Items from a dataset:

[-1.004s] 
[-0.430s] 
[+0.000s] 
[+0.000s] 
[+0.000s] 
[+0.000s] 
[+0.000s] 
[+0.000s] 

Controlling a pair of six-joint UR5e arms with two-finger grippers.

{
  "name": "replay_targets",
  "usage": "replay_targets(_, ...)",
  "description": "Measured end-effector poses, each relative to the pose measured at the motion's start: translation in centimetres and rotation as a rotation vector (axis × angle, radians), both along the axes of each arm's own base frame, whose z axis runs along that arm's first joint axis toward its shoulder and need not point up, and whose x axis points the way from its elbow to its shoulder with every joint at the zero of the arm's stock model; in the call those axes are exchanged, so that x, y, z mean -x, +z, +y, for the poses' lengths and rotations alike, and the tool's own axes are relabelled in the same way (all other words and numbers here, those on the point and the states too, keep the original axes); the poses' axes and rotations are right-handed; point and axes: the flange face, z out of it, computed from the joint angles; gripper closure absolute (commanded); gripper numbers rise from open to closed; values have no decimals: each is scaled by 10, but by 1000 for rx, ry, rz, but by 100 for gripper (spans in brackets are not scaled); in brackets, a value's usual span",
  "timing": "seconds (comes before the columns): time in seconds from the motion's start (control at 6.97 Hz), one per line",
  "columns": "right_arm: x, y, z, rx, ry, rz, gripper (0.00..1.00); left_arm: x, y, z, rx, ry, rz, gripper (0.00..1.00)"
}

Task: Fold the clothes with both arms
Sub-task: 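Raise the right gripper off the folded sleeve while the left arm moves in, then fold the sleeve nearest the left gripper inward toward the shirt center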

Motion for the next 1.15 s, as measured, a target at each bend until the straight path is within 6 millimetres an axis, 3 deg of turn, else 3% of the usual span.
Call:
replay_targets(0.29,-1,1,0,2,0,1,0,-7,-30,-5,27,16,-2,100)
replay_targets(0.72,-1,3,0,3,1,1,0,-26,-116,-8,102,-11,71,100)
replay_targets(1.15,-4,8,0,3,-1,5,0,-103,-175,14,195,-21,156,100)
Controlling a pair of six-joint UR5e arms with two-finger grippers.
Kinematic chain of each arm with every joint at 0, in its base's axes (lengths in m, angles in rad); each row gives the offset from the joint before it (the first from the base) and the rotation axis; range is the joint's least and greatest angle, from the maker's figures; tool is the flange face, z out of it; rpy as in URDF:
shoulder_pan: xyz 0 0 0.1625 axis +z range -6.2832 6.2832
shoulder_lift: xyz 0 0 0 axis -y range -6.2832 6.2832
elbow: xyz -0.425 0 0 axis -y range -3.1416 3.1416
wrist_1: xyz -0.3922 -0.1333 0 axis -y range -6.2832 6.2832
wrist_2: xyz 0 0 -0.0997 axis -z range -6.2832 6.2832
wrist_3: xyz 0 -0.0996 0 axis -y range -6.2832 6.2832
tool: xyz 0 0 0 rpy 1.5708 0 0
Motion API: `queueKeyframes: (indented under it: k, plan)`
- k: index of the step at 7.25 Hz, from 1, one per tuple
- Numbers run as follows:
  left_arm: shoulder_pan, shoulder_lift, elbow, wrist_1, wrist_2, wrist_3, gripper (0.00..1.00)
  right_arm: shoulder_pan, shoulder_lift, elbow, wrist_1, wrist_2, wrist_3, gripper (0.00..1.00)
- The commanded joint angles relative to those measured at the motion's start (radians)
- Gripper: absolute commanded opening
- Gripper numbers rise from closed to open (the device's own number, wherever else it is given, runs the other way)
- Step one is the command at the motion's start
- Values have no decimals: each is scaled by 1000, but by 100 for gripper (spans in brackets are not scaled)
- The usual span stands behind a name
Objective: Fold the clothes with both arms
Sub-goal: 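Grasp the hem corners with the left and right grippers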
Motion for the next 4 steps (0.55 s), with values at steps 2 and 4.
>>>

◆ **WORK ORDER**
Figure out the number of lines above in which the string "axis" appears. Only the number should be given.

◆ **THE COMPLETED TASK**
9